As so many of you know the month of July is one that brings back vivid memories and marks another year of living in light of the tragedy that struck our family in 2001. It's been a long road and continues to be a journey of ongoing healing, changes, reflection and Hope.
I do a lot of thinking and soul-seeking on any given day, but it is more heightened at this time of the year than any other. The memories are so ingrained in my mind; what I saw and felt and experienced will never go away and yet time has changed the pain I felt and will forever feel. I would be remiss to say that my grief has gone away. Even after these many years.
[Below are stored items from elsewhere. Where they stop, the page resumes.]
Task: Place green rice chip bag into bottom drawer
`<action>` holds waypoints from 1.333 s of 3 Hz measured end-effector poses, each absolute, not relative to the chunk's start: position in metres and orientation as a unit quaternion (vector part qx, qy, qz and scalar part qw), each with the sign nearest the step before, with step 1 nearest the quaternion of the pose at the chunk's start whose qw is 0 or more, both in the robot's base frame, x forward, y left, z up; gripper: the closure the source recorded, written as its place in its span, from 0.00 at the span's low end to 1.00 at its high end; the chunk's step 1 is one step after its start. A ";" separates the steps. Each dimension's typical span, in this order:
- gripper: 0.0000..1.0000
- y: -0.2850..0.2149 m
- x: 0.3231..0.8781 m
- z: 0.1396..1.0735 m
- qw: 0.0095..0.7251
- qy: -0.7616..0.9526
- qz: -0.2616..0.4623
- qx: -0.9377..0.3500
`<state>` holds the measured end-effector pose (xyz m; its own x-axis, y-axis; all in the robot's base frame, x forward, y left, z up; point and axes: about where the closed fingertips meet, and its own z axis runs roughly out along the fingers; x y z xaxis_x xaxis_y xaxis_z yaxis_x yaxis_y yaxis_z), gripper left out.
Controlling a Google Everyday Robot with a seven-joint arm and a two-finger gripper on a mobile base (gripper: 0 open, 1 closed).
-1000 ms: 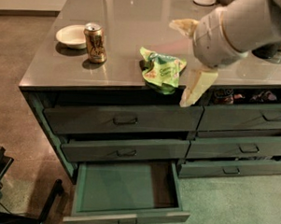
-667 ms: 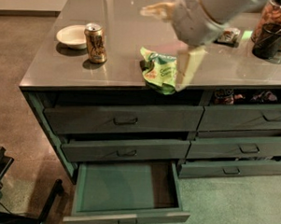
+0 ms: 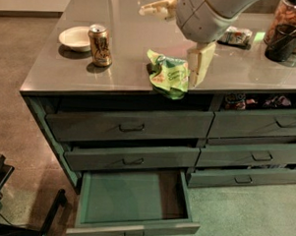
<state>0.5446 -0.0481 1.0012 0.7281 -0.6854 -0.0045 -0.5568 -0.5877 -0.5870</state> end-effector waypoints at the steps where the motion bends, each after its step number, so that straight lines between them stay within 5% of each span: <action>1: 0.00 -0.060 0.558 0.998 0.303 0.306 -0.159 -0.888; 4: 0.00 -0.070 0.590 0.999 0.316 0.208 -0.234 -0.896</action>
Offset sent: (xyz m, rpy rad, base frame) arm 0.0819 -0.0390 -0.0037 -0.0956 -0.4911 0.2978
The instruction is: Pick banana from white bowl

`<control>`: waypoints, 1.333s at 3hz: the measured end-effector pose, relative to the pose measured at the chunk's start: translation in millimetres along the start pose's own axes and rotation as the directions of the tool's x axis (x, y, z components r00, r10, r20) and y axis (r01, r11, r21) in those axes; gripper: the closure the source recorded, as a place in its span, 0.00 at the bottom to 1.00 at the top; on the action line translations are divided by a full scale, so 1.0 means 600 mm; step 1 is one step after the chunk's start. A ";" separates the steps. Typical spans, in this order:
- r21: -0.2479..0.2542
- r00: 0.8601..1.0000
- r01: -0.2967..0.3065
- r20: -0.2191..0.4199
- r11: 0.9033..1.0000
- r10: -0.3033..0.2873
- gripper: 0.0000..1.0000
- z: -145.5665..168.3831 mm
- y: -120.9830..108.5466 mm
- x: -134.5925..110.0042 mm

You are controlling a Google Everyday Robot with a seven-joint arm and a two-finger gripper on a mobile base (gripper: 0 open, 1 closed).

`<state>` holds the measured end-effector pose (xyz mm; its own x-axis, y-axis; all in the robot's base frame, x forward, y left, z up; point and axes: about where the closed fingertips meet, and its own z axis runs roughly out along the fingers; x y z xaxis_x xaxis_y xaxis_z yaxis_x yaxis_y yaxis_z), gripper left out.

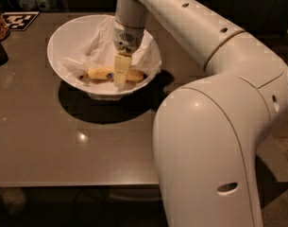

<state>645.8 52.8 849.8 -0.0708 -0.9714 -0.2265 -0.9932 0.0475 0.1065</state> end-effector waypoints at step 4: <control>0.069 0.999 0.027 0.039 0.997 -0.030 1.00 -0.023 0.009 -0.010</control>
Offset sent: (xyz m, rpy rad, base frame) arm -0.0010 0.0005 -0.0006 -0.0043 -0.0048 0.0027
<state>642.2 55.7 865.1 -0.0447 -0.9626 -0.2674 -0.9987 0.0370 0.0337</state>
It's still there, but what I have noticed and am so keenly aware is that the grief I carry in my heart has been softened and soaked in God's love and the Hope I have of His plan and it {my grief} now turns my thoughts more often to Grace rather than the hurt of my memories and loss.
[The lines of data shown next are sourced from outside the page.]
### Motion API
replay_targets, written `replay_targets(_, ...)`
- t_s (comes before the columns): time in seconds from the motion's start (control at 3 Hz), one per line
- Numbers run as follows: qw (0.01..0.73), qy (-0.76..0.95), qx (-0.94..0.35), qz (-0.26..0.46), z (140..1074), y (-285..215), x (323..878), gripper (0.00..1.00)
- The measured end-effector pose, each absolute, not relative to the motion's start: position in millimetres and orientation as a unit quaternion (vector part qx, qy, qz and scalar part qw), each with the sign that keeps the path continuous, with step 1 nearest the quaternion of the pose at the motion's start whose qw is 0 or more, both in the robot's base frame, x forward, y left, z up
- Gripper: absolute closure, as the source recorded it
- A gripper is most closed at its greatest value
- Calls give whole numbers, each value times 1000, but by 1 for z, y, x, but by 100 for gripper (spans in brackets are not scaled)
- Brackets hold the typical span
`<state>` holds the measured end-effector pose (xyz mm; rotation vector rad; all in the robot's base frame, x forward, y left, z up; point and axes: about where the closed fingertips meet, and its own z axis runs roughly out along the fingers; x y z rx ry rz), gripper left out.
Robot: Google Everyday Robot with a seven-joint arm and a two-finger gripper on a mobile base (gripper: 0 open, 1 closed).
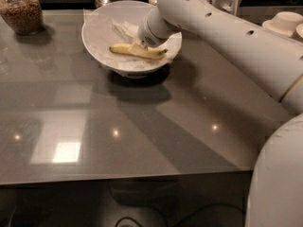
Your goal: Pick banana from white bowl
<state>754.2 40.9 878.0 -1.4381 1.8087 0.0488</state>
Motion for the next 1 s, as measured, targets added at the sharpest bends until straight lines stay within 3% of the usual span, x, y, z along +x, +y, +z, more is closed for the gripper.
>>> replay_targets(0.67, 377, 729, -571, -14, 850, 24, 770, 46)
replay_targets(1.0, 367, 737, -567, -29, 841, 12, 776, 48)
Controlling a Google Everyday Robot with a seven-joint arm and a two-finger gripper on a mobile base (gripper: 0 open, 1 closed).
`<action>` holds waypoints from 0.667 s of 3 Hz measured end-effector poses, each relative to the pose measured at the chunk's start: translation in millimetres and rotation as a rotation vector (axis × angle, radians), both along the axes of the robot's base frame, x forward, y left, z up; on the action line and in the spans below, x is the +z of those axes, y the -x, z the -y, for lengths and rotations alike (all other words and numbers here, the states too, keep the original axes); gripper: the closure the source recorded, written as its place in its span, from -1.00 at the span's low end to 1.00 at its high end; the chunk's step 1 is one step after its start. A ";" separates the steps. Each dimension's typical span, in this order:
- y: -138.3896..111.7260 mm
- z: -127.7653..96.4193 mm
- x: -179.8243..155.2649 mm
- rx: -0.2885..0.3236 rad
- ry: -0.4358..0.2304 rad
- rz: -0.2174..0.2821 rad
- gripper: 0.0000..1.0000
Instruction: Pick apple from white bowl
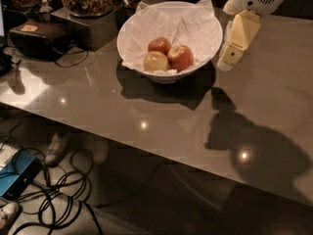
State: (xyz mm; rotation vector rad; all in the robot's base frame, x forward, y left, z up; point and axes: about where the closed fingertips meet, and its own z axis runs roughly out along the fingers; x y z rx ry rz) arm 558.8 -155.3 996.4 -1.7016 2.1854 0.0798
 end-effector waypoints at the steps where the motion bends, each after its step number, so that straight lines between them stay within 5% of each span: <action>1: -2.5 0.1 1.0 0.016 -0.028 0.026 -1.00; 2: -19.5 -12.7 -4.3 0.016 -0.054 0.004 -1.00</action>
Offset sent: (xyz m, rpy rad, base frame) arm 0.0339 0.0270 -0.0100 0.0724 0.0678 0.0246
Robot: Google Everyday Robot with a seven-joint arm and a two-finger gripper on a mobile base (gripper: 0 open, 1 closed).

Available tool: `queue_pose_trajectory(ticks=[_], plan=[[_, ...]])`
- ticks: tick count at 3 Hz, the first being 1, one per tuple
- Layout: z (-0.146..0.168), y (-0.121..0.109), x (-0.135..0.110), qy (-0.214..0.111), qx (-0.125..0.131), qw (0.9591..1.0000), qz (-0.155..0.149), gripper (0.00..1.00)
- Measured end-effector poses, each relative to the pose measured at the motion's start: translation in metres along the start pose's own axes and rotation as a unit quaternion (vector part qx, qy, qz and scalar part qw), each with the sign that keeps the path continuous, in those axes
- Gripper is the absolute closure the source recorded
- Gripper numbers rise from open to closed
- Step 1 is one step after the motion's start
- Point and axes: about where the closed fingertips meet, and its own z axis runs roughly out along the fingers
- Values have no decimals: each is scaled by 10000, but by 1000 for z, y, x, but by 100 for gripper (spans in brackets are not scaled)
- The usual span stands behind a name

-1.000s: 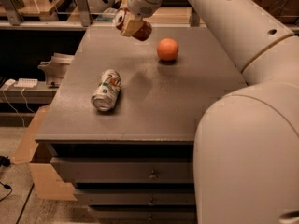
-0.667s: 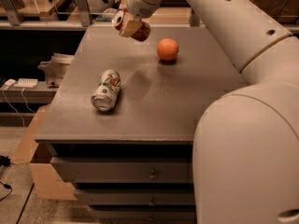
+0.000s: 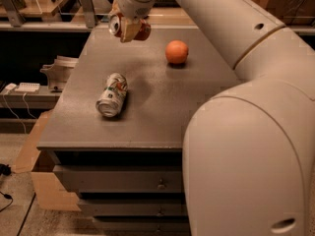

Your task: Knock coke can over

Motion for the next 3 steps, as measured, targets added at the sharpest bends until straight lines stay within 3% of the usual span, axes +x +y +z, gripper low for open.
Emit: queue_pose_trajectory(ticks=[1, 3], plan=[[10, 6, -12, 322, -327, 9970, -621, 100], [45, 28, -20, 630, -1071, 9832, -1337, 100]])
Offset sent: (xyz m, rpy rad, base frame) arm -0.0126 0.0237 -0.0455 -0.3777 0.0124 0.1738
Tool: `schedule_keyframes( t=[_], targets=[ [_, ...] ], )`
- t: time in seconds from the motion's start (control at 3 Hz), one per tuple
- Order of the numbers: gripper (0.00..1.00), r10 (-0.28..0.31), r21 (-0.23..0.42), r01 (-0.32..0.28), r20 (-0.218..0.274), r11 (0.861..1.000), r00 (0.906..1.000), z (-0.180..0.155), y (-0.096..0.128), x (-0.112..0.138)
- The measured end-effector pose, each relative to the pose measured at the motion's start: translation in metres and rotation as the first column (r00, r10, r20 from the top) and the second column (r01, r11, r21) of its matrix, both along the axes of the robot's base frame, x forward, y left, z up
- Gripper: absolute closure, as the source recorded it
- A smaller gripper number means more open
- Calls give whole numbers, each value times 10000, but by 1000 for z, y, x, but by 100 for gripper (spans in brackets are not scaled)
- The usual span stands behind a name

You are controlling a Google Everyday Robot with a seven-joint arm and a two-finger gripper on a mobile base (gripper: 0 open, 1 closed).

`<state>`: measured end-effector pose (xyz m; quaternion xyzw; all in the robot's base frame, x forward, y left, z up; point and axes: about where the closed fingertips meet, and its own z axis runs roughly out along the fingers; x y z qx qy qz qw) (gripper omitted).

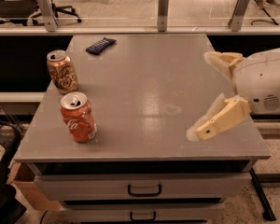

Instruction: Move coke can near rxbar blueberry

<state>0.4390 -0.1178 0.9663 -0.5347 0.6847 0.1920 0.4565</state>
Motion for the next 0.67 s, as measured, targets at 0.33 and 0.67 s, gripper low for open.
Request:
schedule_keyframes(
  t=[0.33, 0.67],
  targets=[
    [0, 557, 1498, -581, 202, 9870, 9982, 10, 33, -8],
    [0, 558, 1497, -582, 203, 9870, 9982, 10, 33, -8]
  ],
)
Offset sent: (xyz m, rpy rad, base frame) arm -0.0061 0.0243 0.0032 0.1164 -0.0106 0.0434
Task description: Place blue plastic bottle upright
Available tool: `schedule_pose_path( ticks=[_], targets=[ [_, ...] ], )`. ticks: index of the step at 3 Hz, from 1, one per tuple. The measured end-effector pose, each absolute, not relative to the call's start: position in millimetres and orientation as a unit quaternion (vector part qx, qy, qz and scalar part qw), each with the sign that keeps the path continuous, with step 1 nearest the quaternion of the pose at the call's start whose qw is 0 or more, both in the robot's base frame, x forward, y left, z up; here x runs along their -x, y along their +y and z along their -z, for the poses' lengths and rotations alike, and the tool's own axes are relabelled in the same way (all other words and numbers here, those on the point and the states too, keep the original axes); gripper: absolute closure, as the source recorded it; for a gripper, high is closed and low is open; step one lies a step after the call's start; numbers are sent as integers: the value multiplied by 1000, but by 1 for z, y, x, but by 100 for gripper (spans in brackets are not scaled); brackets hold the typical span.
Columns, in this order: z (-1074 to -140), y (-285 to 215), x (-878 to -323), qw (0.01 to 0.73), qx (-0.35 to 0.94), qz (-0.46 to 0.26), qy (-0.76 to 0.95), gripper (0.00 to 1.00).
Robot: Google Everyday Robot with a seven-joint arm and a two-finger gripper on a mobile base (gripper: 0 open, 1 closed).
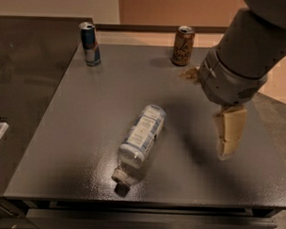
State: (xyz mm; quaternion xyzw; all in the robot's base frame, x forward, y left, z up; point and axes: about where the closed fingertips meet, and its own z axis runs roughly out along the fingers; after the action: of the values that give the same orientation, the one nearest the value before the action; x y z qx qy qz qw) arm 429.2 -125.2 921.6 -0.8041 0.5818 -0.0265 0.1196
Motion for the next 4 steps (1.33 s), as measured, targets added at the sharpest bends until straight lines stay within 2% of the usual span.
schedule_pose_path(
  ticks=[2, 4],
  targets=[
    [-896, -64, -415, 100, 903, -25, 416, 0],
    [-870, -27, -394, 101, 953, -60, 279, 0]
  ],
)
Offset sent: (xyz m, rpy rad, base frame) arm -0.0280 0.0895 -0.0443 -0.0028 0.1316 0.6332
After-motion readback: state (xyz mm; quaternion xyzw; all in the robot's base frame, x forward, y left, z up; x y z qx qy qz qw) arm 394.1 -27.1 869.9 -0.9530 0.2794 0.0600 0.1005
I want to you to know that my story- our story- is not unique or amazing in any way. I do share openly and try to be very transparent as the journey has unfolded these past several years, but that doesn't make it incredible. What I do hope is that our response to death and suffering either changes you and your perspective to loss, or that it cements your faith in God in a way that only God can use suffering.
I came across another 'story' this week. It's profound in the measure of suffering and pain as well, but this story so closely echoes what I try to put into words here and in my own life. I invite you to listen or check out the link to order a book if you so choose. There are three parts to the story, but if you have time to listen to only one, I would recommend part 3 of 3. I know so many people wonder where God is in the midst of heartache and loss. I know people sometimes think Chip and I have some super-strength and great fauth. It's so not true. What we have is available to every single person and it is the one thing we hope everyone can "see" when they peer into our story- and that is this, God's grace is enough. God is bigger than grief. God is greater than our hurts. God can bring Joy from pain and He can, does and always will.
Subscribe to:
Post Comments (Atom)
12 comments:
As always, so beautifully said from the loveliest heart! Will be thinking of you and saying some extra prayers that all of you may be wrapped in grace this month especially!
Our coke floats were a big success and we ate them in honor of Teagan with a grateful heart :)
You are such an inspiration in spite of all that you have endured. God Bless you and your family and I pray that you feel God's loving arms wrapped around you today.
I should be working(!) but just looked at your blog, thanks to the Blog Hop this past week. It was the name that caught my attention :)
I am so glad to have found it and have added it to the 'Special Assignments' blog list on a blog I'm doing with a friend.
I read Teagan's story and am hopeful I'll be able to look around more fully some day!
Lucy
Thank you so much Jody, for sharing this again with us. I had the opportunity to listen to that story, along with the one about the man who had lost his entire family when their car got caught in a flood AND also the story of Molly---Dennis Rainey's little newborn granddaughter===ALL on FamilyLife radio. I cannot imagine the grief and load ANY of you have had to carry through those journeys. I just read on my FB that Jesus' scars still show in order to offer us HOPE. Also that we all also carry the scars from our "hurts" to we can offer that same HOPE to those around us. Doesn't make sense, I know, but it's so true. My scars are different from the grief-one's you have but they are scars, nonetheless. Thank you for your transparency and sharing here on your "nitty-gritty" blog! Blessings!
WSL
Thanks for sharing!! your AMAZING!!! God is soooo GOOD! thinking of you and your family!!
A Grace Disguised is one of my most favorite books, and brought me through some very dark times...thank you for reminding me of it. I am going to go read it again! Thinking of you this month...(((hugs))
Love to you, Jody.
Jane
Hugs to you and your family. You have a real gift for expressing your faith. I admire that!
Hugs to you and your family. You have such a gift for expressing your faith. I admire that!
Jody, I remember following your story years ago...and have thought of you often but forgot your name etc...until I saw your post on my blog...I knew even before I read your post, who you were...and I am back to catch up. I am hoping to find some healing words that I can use to help our family right now. Thanks for your sweet message. You were so inspirational to me even before losing Ian, but now I will see your words in a whole different light. Thank you.
Inspiring post. I admire your great faith. May you continue to be blessed.